_DATA RECORDS_.
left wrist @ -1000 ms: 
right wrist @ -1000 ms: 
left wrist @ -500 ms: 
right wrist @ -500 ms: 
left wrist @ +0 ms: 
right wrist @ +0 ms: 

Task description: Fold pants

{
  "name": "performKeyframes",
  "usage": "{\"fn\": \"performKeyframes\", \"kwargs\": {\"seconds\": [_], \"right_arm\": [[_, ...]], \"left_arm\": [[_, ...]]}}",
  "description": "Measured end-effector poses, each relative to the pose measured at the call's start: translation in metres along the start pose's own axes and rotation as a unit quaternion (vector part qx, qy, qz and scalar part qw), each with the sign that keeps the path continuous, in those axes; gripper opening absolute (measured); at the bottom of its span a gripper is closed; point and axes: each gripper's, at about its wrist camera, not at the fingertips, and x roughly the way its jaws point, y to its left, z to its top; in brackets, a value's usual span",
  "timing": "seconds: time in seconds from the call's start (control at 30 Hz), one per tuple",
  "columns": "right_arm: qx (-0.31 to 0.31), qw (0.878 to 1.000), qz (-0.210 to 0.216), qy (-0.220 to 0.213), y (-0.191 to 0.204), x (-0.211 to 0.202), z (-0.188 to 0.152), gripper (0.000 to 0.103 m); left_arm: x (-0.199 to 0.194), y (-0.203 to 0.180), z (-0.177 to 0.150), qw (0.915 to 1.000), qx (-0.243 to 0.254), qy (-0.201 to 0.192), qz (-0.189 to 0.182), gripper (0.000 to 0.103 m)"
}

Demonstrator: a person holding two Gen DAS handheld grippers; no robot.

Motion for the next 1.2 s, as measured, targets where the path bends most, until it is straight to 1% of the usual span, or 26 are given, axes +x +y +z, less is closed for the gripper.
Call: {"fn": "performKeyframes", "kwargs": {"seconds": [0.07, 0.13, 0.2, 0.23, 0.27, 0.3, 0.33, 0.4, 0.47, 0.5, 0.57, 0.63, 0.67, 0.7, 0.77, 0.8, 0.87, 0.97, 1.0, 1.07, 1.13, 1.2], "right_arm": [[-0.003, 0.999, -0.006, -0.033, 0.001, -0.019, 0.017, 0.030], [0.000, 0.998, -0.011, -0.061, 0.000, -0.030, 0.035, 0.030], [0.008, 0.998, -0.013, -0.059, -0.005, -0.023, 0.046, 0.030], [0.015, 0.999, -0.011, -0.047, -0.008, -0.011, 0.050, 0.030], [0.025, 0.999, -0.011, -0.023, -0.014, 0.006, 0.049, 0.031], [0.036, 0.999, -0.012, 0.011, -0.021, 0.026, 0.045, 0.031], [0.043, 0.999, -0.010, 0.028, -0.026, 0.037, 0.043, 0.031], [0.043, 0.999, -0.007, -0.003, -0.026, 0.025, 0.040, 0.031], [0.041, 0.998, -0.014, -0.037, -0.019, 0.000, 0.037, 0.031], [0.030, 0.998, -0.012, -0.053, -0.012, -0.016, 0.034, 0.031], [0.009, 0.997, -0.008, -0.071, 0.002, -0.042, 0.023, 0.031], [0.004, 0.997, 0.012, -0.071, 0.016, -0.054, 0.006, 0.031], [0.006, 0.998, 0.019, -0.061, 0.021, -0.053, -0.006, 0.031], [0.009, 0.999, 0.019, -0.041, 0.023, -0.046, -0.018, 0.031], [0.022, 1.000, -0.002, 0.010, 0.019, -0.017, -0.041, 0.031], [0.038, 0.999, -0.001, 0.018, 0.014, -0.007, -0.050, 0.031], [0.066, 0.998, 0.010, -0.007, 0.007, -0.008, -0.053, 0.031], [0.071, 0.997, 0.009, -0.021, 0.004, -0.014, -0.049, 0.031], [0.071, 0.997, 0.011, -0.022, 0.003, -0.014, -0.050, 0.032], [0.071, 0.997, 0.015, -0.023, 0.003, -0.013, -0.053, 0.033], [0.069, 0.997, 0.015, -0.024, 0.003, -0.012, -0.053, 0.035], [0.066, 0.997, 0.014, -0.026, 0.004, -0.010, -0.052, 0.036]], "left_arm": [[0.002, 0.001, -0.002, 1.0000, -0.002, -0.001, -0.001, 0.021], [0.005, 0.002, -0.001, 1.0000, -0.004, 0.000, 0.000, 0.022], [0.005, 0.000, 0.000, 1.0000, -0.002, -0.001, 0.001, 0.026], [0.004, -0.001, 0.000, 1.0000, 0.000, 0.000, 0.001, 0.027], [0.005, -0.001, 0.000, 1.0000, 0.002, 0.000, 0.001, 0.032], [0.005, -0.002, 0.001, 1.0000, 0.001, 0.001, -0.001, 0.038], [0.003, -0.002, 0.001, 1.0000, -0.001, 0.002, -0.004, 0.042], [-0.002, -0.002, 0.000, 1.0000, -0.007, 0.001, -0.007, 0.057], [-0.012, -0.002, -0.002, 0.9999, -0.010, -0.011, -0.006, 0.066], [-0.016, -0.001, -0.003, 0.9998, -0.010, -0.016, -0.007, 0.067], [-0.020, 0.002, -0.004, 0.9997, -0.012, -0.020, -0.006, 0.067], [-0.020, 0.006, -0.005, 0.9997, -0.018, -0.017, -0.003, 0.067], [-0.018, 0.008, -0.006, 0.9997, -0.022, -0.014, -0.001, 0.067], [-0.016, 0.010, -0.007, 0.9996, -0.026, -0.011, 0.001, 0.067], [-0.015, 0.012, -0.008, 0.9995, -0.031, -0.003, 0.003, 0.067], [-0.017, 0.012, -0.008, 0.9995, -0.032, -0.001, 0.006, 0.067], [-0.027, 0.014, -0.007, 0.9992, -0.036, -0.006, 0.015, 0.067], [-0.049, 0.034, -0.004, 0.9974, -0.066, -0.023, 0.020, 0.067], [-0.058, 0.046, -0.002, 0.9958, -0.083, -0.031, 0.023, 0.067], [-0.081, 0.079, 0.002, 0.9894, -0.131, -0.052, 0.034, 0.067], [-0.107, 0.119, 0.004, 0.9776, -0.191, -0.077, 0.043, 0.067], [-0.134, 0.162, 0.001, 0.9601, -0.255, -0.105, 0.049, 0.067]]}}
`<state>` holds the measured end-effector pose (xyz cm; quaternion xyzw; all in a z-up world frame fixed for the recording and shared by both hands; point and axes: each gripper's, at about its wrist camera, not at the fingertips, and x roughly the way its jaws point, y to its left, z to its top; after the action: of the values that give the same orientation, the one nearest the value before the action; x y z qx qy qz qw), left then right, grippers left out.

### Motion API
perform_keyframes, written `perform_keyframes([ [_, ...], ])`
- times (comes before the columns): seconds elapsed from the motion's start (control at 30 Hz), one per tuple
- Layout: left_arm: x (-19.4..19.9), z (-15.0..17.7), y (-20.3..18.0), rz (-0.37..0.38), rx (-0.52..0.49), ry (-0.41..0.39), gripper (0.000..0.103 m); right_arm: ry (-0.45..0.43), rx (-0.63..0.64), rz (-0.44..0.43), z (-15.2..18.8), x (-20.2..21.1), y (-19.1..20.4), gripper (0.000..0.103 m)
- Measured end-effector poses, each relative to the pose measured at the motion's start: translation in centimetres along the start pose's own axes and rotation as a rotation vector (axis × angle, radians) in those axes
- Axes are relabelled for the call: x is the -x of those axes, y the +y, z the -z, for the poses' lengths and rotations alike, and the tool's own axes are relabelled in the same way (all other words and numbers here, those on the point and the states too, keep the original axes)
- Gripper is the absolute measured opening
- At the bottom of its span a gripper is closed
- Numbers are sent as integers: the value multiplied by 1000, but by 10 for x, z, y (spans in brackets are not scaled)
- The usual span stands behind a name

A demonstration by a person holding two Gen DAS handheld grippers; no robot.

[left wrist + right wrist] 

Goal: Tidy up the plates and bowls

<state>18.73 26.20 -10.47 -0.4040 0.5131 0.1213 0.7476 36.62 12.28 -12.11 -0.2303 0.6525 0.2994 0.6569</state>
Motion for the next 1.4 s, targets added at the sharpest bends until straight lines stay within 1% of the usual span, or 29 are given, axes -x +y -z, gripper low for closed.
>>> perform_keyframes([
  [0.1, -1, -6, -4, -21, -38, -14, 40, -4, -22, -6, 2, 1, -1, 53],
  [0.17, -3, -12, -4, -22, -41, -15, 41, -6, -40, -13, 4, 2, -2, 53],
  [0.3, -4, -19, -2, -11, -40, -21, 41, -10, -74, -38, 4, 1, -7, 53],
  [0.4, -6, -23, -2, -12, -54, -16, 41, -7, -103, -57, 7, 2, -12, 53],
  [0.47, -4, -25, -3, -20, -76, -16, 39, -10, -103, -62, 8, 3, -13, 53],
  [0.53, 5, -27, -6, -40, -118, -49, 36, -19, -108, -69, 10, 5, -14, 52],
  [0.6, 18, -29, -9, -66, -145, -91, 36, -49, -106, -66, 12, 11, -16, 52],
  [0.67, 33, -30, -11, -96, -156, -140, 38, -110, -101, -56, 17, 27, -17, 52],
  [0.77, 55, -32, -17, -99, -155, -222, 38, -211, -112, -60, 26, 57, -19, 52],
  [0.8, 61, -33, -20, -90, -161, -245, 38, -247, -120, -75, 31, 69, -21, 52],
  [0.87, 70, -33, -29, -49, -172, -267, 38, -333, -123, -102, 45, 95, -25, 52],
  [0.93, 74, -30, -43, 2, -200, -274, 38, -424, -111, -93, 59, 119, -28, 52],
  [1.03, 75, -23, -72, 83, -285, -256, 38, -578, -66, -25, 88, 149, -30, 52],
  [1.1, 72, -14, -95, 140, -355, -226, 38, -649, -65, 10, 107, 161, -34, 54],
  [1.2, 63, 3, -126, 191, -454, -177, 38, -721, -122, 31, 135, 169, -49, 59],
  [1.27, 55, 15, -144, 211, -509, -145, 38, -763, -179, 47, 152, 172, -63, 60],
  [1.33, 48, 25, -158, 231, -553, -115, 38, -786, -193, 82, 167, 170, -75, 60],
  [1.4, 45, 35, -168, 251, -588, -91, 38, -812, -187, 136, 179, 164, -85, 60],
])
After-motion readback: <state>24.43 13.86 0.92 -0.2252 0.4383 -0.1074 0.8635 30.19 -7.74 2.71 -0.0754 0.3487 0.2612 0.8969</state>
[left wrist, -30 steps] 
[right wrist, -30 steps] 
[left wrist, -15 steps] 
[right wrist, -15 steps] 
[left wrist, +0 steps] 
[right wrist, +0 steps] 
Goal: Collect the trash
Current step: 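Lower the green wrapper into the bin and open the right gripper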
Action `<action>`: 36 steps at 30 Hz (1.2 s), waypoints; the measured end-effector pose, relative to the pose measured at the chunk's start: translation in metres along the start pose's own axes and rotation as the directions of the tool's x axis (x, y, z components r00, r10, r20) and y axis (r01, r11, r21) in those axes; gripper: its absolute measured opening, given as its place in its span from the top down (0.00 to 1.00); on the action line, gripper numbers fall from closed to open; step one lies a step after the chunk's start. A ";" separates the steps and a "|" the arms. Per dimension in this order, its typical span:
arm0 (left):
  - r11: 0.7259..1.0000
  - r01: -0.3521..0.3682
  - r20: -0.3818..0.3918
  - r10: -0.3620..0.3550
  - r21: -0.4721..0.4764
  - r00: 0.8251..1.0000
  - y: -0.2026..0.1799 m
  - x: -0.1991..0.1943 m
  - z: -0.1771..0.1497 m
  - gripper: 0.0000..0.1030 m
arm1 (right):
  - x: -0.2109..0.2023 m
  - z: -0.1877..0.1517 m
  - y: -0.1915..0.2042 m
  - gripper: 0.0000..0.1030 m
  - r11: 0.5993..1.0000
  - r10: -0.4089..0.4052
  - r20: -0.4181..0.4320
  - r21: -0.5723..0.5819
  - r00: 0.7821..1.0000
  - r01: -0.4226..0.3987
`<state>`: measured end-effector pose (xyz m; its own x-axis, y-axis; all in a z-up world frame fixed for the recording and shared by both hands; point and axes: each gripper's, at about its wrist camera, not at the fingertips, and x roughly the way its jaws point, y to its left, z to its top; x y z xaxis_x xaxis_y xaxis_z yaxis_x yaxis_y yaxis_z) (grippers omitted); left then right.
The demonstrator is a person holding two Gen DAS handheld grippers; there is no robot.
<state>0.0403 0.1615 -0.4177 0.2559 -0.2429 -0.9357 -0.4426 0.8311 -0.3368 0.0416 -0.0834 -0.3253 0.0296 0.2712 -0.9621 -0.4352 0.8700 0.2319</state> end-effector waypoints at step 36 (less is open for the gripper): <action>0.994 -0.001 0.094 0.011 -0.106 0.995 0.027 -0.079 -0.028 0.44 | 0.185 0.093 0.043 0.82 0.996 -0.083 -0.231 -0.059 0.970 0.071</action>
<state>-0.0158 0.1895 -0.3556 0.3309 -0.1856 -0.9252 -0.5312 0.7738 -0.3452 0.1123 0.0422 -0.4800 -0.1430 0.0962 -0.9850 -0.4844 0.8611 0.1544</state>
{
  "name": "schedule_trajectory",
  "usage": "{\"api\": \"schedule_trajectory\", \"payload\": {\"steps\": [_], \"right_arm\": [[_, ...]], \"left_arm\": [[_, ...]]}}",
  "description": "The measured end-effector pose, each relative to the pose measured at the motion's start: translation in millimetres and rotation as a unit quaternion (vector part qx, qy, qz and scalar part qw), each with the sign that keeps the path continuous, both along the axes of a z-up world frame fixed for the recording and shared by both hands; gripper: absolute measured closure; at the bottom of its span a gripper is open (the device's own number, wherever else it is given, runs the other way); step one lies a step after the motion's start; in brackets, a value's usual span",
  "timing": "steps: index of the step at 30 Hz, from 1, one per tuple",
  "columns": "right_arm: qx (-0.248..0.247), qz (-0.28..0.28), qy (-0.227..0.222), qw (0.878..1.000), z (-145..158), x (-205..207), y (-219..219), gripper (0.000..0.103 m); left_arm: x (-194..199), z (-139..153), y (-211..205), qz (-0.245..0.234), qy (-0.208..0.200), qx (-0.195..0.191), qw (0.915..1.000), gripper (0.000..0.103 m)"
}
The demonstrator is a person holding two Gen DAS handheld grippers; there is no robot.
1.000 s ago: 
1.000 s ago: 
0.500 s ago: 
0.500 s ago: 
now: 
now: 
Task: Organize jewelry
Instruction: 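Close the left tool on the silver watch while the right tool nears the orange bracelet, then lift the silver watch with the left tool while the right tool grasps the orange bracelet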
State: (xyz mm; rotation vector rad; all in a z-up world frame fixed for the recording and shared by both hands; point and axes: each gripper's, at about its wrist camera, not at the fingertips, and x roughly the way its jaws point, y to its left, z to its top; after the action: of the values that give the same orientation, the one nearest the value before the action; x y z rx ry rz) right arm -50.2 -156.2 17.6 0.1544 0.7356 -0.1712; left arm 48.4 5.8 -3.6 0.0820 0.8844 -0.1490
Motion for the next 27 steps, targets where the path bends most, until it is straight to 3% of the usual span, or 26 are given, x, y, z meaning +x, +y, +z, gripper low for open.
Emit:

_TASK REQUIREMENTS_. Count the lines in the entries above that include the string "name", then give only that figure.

_OUTPUT BELOW_. 3